Edison helped the Duke slowly get to his feet, and they walked over the the Lift, the Duke looked tired as he unlocked the door and lead the way inside. Edison watched as the Duke walked into the centre and looked over the Lift’s console within the main control room. He held the jar in his hand, looking at the candle. It seemed so small, but he was assured that this was Anise - everything of who she was.
  “Inspector,” said the Duke, not looking him in the eye, “can I ask something of you?”
  “Yeah. Sure,” said Edison.
  “Could you not tell Anise what I said?”
  “About how much she means to you?” asked Edison.
The Duke nodded.
  “Why?” asked Edison.
  “It’s not her fault,” said the Duke. “I used to be . . . I don’t like the person I used to be. When he died, I was lost, and she helped me find a new me. A new Duke. But I’m still young, still learning, it’s a lot of pressure to put on one person, to be your conscience. Your sanity. Your guide . . .”
  “You love her, don’t you?” interrupted Edison.
The Duke didn’t answer, merely sighed deeply.
  “Please, just promise me that you won’t tell her. Either she will be scared, and leave. Or she will feel trapped, and obliged to stay. I don’t want that, and she shouldn’t be forced to choose.”
  “Okay, Duke,” said Edison. “Mum’s the word . . . when we put her soul back, I promise I won’t tell her anything about what happened. But, tell me one thing. Did you know that you were going to snap his neck before we stepped through the wormhole?”
  “I didn’t want to . . .” said the Duke, and he stared off across the control room.
  “That doesn’t really answer my question,” said Edison.
  “No. It doesn’t,” said the Duke. He started flicking and switching dials, then pulled the ignition lever.

From the throneroom, the Lift started to shift and groan, and it made the lights flicker as it started to fade from existence, then with a wheeze and a thud, the ship vworped away.
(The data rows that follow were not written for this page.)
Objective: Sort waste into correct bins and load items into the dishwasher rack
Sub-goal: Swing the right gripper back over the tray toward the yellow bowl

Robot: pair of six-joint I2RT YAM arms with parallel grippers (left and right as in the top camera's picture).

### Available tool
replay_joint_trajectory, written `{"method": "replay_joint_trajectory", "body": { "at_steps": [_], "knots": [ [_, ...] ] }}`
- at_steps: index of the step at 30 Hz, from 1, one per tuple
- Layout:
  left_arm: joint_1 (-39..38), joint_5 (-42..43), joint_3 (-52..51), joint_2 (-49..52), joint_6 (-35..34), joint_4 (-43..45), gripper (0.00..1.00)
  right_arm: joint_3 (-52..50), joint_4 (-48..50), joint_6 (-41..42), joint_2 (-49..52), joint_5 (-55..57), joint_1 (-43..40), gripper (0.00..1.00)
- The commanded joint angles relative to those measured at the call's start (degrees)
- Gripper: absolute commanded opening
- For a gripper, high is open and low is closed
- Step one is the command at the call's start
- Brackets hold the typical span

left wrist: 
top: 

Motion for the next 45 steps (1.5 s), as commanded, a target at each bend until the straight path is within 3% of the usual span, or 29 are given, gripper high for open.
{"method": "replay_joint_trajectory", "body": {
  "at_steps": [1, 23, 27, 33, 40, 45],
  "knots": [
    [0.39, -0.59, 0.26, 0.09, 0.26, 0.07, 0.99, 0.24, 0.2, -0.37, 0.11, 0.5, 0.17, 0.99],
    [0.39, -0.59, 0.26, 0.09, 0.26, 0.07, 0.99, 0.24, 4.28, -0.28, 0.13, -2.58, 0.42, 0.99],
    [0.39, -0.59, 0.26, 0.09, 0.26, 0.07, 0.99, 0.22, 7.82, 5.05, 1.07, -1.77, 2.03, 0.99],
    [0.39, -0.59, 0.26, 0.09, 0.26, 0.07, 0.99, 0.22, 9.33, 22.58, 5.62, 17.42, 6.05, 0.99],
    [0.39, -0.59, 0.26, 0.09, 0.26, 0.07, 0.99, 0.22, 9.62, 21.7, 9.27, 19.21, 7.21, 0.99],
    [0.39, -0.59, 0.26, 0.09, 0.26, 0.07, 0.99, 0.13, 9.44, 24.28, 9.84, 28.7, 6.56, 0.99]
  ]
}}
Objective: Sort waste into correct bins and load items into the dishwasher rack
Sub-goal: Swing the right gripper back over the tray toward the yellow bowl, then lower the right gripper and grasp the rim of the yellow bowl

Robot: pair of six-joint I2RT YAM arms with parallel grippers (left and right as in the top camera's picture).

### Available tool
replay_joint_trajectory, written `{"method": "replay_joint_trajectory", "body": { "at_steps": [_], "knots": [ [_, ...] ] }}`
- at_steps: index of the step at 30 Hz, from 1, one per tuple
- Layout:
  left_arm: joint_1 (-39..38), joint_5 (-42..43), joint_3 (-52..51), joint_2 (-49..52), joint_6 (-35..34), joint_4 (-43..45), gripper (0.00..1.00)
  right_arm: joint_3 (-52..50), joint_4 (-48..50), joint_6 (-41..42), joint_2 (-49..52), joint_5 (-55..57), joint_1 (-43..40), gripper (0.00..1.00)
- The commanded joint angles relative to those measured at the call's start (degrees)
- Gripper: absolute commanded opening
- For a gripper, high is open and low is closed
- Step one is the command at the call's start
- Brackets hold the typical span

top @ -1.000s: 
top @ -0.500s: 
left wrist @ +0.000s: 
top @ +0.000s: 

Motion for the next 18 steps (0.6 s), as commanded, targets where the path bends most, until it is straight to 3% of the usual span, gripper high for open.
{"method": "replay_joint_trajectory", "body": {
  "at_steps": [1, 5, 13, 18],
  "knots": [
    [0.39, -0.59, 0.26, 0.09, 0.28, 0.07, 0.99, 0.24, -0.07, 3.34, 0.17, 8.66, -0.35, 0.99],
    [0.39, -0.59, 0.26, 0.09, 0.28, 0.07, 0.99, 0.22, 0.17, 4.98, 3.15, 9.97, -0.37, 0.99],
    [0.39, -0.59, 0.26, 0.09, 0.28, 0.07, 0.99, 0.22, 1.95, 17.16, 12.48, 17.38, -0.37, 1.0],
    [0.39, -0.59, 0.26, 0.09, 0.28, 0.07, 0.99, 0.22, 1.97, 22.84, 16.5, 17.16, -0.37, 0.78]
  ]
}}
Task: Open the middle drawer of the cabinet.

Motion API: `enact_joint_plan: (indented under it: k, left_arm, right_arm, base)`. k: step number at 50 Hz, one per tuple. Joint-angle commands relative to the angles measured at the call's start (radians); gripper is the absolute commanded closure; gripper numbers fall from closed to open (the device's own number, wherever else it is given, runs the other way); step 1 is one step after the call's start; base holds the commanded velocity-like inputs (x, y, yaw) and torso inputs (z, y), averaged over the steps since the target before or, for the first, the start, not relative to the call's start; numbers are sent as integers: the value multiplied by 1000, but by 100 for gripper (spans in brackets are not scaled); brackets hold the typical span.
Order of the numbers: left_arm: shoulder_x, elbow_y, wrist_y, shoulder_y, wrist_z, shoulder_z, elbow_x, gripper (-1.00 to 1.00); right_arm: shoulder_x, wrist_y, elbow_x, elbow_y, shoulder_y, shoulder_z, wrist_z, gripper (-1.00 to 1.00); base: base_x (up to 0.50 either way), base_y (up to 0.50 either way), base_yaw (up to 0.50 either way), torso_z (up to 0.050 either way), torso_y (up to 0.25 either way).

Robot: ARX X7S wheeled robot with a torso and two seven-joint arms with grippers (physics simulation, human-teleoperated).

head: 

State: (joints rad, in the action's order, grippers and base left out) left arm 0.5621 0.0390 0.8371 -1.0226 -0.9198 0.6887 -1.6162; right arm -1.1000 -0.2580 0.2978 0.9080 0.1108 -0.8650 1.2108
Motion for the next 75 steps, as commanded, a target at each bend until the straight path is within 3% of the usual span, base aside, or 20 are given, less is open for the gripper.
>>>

A few moments after it left, there was a soft hissing sound. In front of the throne, the collapsed form of the Baron was lying, head twisted around, but purple smoke was pouring out of his nose. The smoke quickly formed into a cloud above the throne, several wisps stretching out like tentacles. Then it found the maned hyena-creature that was licking its bleeding muzzle. The poor animal whined, scared, as the smoke found its nose, then aggressively flooded its mouth and nostrils. The entire cloud slipped into the animal’s airways, and once it did, the poor creature stopped whimpering, and as its eyes glowed bright red, it snarled, viciously.